# Work required:
Among the records below, find each line containing the word "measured" and copy it.

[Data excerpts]
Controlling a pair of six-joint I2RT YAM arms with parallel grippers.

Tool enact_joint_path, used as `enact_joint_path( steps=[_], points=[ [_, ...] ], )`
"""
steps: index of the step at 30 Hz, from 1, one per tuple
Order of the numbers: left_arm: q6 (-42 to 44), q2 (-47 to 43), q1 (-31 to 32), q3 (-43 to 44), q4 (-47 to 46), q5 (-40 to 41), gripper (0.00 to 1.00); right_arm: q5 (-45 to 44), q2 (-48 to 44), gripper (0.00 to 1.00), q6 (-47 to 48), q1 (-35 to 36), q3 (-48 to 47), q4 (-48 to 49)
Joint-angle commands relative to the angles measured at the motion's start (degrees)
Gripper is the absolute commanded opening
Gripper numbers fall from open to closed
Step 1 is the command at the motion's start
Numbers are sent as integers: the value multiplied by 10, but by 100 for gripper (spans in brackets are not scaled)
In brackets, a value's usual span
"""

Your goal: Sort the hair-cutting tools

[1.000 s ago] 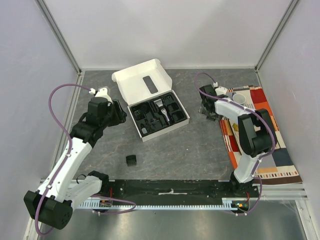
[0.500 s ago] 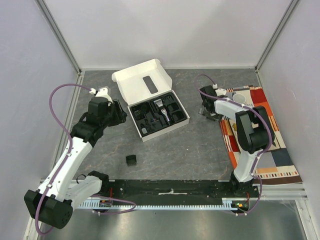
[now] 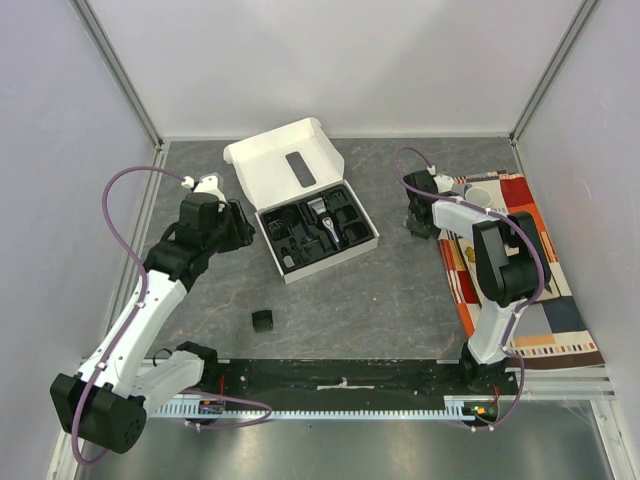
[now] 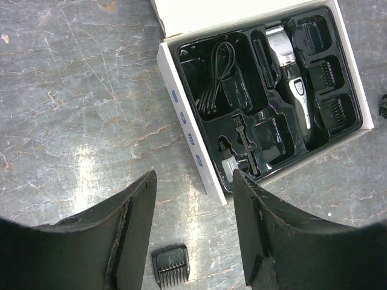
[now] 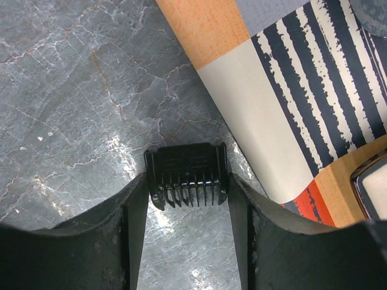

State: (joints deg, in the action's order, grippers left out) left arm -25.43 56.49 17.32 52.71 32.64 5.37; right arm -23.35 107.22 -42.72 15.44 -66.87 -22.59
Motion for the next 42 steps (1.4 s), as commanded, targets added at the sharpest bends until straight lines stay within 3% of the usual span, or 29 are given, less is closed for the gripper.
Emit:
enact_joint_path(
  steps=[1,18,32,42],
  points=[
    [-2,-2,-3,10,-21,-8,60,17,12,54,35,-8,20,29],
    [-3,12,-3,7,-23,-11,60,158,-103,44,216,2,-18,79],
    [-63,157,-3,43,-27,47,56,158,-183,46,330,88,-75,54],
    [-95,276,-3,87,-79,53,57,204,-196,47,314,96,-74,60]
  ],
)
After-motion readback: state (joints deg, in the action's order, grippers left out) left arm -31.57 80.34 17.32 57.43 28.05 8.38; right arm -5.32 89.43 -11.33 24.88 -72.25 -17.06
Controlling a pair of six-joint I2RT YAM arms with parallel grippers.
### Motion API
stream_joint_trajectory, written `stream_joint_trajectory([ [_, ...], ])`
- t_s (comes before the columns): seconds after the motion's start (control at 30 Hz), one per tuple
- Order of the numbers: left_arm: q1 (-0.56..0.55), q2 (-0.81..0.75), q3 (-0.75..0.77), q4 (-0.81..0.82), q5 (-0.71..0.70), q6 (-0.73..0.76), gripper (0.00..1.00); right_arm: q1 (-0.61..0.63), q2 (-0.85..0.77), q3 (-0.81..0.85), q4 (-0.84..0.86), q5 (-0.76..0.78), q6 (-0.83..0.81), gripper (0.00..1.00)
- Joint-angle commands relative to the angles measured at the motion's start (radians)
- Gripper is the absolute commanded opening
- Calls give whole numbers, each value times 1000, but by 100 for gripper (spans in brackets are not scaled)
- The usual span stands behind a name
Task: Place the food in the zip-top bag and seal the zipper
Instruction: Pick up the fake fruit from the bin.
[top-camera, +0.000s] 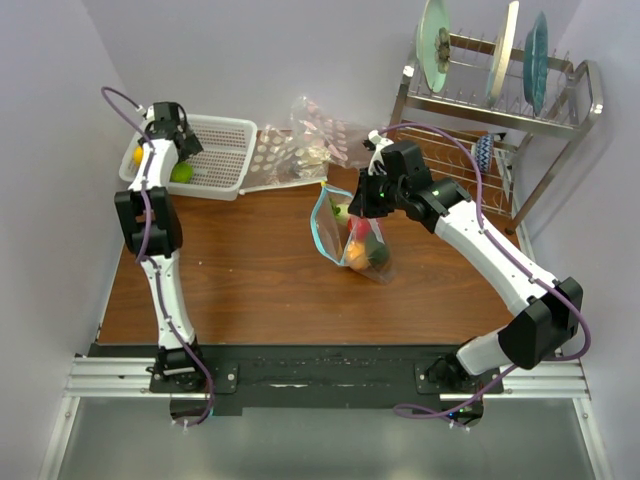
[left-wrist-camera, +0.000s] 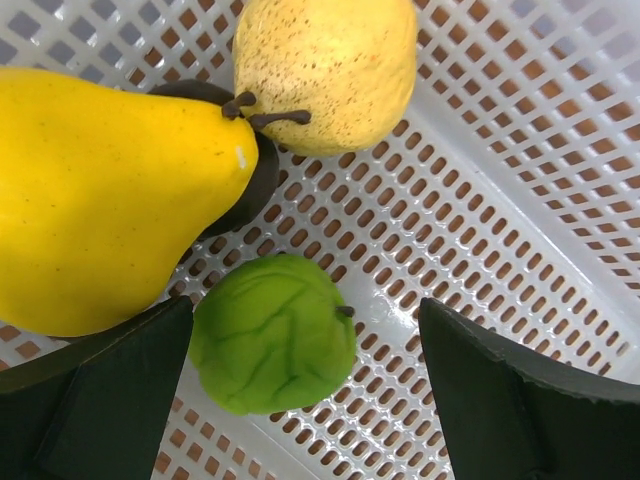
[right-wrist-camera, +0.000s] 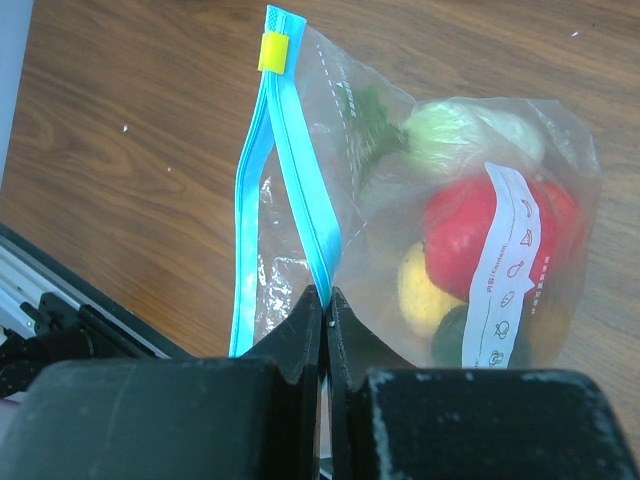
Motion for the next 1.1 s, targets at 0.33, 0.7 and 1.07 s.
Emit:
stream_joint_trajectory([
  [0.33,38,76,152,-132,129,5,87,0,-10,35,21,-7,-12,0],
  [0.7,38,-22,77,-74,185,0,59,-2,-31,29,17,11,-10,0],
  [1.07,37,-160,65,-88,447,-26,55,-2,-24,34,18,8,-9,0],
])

# Task output:
Joint-angle commands relative to the angles measured at the motion's start (degrees)
- Joint-angle commands relative to the angles measured at the motion's start (radians)

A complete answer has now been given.